Task requirements
Count every line below that holds "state". Number only.

[Stored records]

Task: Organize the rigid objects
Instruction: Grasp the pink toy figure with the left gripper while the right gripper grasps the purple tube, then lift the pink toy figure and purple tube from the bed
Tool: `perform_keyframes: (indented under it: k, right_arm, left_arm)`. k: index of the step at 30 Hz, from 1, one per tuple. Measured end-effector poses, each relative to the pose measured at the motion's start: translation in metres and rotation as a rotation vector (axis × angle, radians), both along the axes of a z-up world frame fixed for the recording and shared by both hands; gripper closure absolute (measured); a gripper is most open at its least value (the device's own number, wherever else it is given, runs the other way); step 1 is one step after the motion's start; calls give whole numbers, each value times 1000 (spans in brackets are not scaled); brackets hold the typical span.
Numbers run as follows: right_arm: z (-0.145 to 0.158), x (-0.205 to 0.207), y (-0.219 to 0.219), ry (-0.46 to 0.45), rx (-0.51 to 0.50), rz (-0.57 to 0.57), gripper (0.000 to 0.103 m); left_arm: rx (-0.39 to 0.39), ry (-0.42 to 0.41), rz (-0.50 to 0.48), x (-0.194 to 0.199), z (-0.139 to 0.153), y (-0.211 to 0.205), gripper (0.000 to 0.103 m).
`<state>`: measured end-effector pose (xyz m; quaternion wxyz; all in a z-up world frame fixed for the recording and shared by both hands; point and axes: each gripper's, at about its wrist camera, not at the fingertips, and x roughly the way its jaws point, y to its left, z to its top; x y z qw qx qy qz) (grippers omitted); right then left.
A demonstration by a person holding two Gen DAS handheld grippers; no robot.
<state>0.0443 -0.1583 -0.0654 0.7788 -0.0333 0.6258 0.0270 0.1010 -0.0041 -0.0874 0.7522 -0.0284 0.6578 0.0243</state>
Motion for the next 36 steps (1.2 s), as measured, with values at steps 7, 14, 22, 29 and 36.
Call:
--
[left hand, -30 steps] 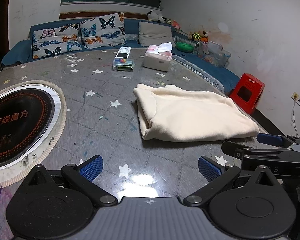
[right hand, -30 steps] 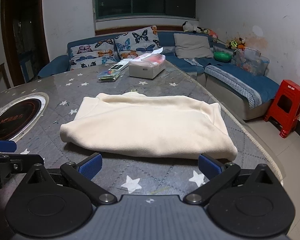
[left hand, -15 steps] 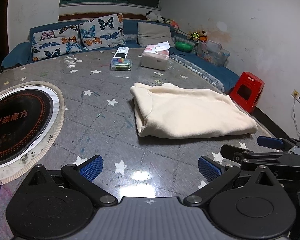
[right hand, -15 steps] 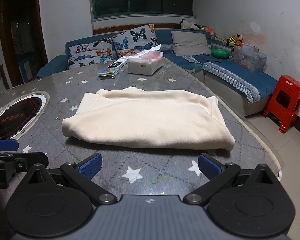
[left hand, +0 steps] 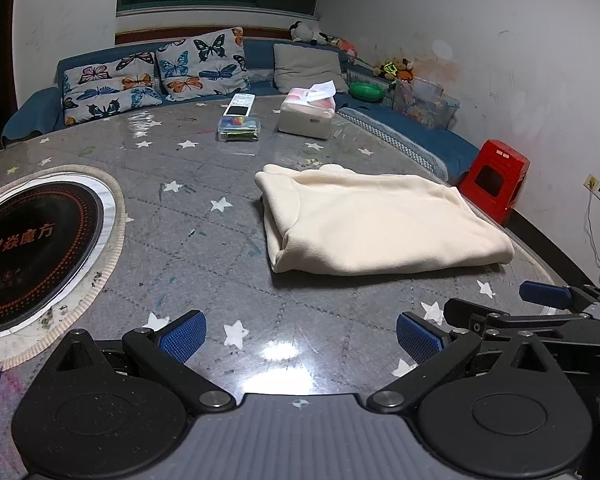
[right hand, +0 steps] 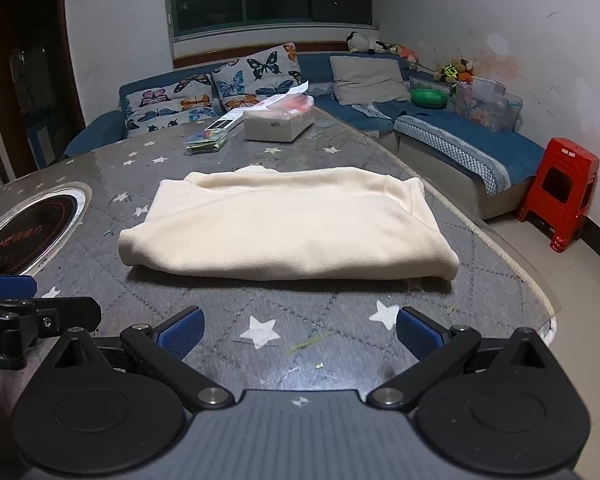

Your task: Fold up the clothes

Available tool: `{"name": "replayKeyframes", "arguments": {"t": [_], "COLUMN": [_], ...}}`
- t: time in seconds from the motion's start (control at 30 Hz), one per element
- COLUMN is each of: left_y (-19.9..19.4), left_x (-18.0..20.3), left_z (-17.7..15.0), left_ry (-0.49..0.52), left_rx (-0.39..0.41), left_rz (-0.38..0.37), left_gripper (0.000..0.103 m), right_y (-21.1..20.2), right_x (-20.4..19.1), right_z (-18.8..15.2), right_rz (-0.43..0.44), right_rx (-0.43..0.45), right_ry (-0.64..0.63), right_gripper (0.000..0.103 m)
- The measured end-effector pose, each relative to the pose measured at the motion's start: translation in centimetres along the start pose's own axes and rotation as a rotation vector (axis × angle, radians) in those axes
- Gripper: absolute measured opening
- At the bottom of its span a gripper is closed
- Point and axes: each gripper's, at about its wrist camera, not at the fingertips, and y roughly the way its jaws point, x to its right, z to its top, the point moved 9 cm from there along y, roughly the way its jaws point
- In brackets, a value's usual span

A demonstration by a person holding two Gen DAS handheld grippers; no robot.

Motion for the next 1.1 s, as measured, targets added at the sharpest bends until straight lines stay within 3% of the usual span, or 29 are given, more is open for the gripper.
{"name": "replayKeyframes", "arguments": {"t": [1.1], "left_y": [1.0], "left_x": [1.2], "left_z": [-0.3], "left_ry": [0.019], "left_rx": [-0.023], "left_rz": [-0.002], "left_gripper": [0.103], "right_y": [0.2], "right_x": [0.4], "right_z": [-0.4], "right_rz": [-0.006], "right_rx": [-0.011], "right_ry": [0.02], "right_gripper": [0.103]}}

Written solution
2